### Prompt
Skip the images; return every entry exactly.

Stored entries
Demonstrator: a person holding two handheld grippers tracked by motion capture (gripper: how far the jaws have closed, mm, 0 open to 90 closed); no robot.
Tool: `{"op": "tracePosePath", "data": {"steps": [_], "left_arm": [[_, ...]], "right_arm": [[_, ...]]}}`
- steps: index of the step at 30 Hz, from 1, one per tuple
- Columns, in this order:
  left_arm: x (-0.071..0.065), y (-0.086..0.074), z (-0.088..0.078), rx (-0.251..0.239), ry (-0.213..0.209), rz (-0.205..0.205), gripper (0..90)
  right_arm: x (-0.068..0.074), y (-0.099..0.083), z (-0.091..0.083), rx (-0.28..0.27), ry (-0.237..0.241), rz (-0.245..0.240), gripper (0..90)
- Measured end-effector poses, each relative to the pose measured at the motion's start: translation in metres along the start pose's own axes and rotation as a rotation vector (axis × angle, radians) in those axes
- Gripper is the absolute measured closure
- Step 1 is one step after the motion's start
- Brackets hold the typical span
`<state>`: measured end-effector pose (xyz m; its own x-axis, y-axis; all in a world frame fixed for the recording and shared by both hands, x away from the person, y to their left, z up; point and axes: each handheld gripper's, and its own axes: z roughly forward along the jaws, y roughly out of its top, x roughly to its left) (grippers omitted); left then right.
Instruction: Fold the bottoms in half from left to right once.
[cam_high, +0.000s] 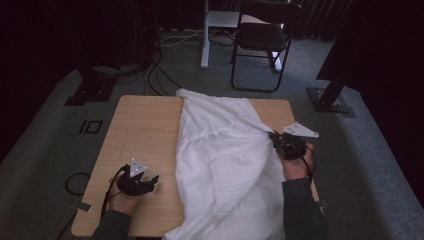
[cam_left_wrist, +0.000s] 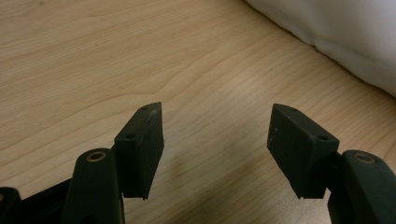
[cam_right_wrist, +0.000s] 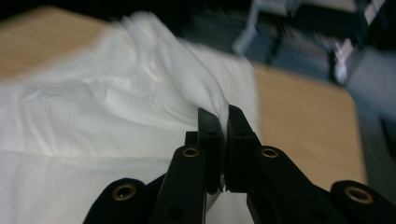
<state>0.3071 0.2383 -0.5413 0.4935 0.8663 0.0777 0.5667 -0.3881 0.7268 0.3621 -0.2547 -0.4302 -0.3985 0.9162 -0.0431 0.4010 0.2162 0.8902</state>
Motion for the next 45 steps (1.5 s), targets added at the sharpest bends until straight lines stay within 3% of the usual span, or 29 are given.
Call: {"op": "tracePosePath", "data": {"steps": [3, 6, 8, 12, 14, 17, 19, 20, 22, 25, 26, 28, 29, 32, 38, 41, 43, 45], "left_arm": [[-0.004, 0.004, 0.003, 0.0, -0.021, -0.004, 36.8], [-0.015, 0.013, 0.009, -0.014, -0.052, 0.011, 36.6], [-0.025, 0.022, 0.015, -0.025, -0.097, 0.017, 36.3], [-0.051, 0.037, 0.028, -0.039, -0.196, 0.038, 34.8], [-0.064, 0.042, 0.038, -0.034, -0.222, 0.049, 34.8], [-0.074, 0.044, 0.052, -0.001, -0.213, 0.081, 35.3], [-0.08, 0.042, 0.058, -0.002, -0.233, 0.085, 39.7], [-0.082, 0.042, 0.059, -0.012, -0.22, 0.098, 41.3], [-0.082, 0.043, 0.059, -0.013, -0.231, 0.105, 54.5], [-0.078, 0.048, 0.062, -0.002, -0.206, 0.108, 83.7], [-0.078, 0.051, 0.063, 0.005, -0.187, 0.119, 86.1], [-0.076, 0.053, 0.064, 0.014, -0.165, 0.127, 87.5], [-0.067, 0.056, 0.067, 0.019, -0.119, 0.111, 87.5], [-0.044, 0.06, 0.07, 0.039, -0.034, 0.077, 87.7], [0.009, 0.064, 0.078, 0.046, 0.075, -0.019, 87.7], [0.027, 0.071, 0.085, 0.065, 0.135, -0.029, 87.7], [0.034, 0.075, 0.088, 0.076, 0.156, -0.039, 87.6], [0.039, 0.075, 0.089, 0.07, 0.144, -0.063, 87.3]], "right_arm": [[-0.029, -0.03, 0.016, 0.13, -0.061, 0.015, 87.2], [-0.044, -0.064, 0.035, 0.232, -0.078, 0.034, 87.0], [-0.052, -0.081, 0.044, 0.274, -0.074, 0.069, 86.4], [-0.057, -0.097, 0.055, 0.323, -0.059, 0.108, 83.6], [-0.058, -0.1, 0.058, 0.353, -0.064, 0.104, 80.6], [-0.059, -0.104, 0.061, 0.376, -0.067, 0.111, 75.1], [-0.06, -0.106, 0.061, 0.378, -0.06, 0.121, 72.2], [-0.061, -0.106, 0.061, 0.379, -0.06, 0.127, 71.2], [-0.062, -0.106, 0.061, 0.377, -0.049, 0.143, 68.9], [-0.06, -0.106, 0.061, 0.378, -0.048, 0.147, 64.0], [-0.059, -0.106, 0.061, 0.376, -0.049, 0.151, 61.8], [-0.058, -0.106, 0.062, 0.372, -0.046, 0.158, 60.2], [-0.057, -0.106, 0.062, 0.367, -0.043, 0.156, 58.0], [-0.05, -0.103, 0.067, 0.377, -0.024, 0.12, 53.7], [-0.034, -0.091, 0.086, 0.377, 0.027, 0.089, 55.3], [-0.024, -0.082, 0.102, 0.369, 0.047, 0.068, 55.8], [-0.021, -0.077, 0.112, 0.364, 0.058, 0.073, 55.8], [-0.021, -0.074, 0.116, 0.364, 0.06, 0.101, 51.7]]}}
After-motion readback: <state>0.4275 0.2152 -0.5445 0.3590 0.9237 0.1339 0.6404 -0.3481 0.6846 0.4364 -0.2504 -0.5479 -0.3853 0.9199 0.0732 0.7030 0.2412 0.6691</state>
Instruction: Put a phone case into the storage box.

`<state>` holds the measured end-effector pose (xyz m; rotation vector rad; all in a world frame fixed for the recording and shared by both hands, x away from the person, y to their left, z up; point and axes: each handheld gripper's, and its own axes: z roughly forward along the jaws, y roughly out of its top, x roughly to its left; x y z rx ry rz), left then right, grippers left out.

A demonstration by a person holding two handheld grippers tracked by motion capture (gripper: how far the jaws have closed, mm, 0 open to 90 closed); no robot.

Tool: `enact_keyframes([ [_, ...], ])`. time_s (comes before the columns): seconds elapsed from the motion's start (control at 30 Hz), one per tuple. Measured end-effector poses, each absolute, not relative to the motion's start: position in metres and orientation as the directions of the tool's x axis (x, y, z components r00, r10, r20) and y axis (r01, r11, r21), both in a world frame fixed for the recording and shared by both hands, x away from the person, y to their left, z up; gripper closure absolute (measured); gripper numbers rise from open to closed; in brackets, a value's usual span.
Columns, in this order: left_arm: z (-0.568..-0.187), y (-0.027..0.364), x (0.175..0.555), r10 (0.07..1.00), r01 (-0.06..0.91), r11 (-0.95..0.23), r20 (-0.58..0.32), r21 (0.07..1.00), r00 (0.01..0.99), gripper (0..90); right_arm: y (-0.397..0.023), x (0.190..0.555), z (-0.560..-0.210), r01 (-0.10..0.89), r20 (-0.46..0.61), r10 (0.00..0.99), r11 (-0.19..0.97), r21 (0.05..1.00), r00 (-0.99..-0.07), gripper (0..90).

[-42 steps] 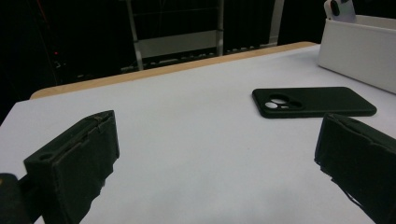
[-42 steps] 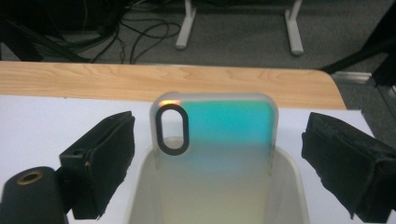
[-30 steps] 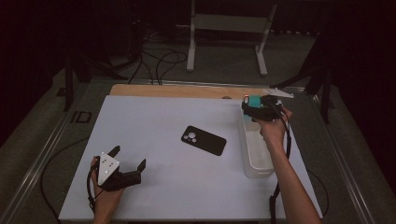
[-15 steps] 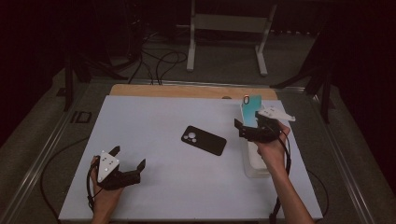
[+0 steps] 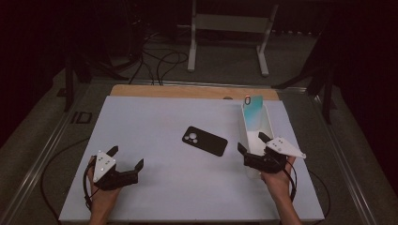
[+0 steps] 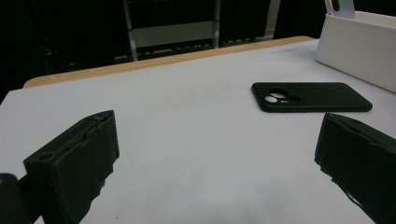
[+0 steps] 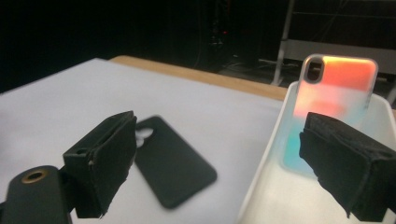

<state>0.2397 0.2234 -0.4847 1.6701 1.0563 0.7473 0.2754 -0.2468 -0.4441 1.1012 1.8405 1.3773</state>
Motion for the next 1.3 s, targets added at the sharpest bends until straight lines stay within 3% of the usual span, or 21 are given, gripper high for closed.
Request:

### Reply to the exercise
Demonstrator: a person holding two handheld grippers tracked by motion capture (gripper: how far the jaws have closed, mm, 0 open to 90 closed); no robot.
Tool: `{"op": "tracePosePath", "data": {"steps": [_], "left_arm": [[_, ...]], "right_arm": [[_, ...]]}}`
- steps: index of the step at 30 Hz, from 1, one per tuple
- Columns, in this order:
  left_arm: x (-0.071..0.065), y (-0.086..0.074), z (-0.088..0.078), rx (-0.251..0.239), ry (-0.213..0.209), rz (-0.205..0.205), gripper (0..90)
  right_arm: x (-0.068..0.074), y (-0.099..0.083), z (-0.091..0.083), rx (-0.28..0.27), ry (-0.237..0.241), rz (-0.245..0.240), gripper (0..90)
- Measured end-effector poses, each relative to the pose measured at the motion's start: translation in metres along the start pose's own axes and rotation as a rotation vector (axis × angle, radians) in those axes
- Gripper is the absolute measured closure
- Step 1 is one step after the motion's start
- Brackets hold the typical span
`<state>`: measured end-effector pose (xyz m; its own x-axis, y-axis; all in a world frame fixed for the recording and shared by both hands, x away from the person, y to their left, z up; point and axes: each handheld gripper's, and its own axes: z roughly forward along the jaws, y roughly out of its top, x roughly to its left) (grippers omitted); left then right.
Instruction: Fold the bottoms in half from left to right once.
[cam_high, +0.000s] 
[cam_left_wrist, +0.000s] 
[cam_right_wrist, +0.000s] 
<state>0.3071 0.2383 -0.5413 0.4935 0.8663 0.0777 0.5667 -0.3881 0.7268 0.3621 -0.2547 -0.4302 -0.3985 0.9162 -0.0431 0.4010 0.2162 0.8902</state>
Motion for the next 45 steps (1.5 s), targets added at the sharpest bends until straight lines stay within 3% of the usual span, or 29 are given.
Call: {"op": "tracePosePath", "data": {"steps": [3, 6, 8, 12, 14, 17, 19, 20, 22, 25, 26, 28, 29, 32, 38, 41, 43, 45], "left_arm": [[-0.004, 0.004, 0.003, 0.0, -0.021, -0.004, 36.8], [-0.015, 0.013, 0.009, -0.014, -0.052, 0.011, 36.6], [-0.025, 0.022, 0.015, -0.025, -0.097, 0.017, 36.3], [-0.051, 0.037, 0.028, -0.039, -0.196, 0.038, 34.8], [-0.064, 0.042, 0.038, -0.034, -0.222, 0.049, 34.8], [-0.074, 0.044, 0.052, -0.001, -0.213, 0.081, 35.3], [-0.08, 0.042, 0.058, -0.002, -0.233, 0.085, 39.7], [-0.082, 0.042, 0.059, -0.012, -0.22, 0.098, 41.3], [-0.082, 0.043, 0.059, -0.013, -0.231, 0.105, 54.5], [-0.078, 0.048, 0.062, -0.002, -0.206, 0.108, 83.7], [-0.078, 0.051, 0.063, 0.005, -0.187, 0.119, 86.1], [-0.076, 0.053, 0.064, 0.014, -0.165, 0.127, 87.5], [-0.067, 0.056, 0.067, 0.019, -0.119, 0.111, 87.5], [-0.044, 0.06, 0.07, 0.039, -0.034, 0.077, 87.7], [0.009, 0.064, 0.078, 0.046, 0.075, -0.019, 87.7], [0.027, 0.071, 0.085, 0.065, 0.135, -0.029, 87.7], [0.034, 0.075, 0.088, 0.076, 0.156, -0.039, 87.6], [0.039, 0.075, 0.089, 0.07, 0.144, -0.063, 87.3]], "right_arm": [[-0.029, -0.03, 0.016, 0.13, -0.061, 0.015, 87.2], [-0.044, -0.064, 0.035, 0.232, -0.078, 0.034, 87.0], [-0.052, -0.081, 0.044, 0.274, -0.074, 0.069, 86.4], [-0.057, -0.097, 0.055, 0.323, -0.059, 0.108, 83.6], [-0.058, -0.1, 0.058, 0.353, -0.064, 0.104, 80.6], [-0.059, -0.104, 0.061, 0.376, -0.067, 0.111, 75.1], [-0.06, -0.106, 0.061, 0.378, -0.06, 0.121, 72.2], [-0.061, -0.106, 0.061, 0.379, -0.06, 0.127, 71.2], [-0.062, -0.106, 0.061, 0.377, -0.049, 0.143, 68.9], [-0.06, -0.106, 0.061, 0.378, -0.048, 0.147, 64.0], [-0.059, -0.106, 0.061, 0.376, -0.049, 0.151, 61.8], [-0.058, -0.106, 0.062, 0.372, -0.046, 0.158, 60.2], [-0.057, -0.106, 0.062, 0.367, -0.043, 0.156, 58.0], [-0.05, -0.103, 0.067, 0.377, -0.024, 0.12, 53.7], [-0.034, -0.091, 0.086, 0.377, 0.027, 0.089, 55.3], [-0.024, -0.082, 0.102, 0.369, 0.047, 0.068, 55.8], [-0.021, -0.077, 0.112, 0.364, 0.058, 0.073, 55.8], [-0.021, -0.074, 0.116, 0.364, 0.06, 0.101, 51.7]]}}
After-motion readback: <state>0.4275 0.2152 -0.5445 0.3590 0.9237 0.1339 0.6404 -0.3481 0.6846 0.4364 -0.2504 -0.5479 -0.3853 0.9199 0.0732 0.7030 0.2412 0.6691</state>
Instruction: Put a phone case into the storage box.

`<state>` holds the measured end-effector pose (xyz m; rotation vector rad; all in a world frame fixed for the recording and shared by both hands, x away from the person, y to their left, z up; point and axes: each handheld gripper's, and its own axes: z roughly forward along the jaws, y roughly out of its top, x roughly to its left; x y z rx ry rz), left then right, grippers left out.

A demonstration by a person holding two handheld grippers tracked by motion capture (gripper: how far the jaws have closed, mm, 0 open to 90 closed); no robot.

Tool: `enact_keyframes([ [_, ...], ])`. time_s (comes before the columns): seconds elapsed from the motion's start (control at 30 Hz), one per tuple. Measured end-effector poses, each absolute, not relative to the motion's start: position in metres and orientation as the directions of the tool's x axis (x, y, z components r00, r10, r20) and y axis (r01, r11, r21), both in a world frame fixed for the recording and shared by both hands, x away from the person, y to their left, z up; gripper closure absolute (measured); gripper numbers rise from open to closed; in brackets, a value's usual span.
Columns, in this order: left_arm: z (-0.568..-0.187), y (-0.027..0.364), x (0.175..0.555), r10 (0.07..1.00), r01 (-0.06..0.91), r11 (-0.95..0.23), r20 (-0.58..0.32), r21 (0.07..1.00), r00 (0.01..0.99), gripper (0..90); right_arm: y (-0.397..0.023), x (0.190..0.555), z (-0.560..-0.210), r01 (-0.10..0.89), r20 (-0.46..0.61), r10 (0.00..0.99), r11 (-0.19..0.97), r21 (0.05..1.00), r00 (-0.99..-0.07), gripper (0..90).

[-42 steps] 
[-42 steps] 
[-30 steps] 
[-15 steps] 
[+0 steps] 
[+0 steps] 
[+0 steps] 

<state>0.2397 0.2234 -0.4847 1.6701 1.0563 0.7473 0.2754 -0.2468 -0.4441 1.1012 1.8405 1.3773</state>
Motion for the next 1.3 s, targets added at the sharpest bends until straight lines stay within 3% of the usual span, or 21 are given, gripper high for closed.
Request:

Nothing else remains for this exercise.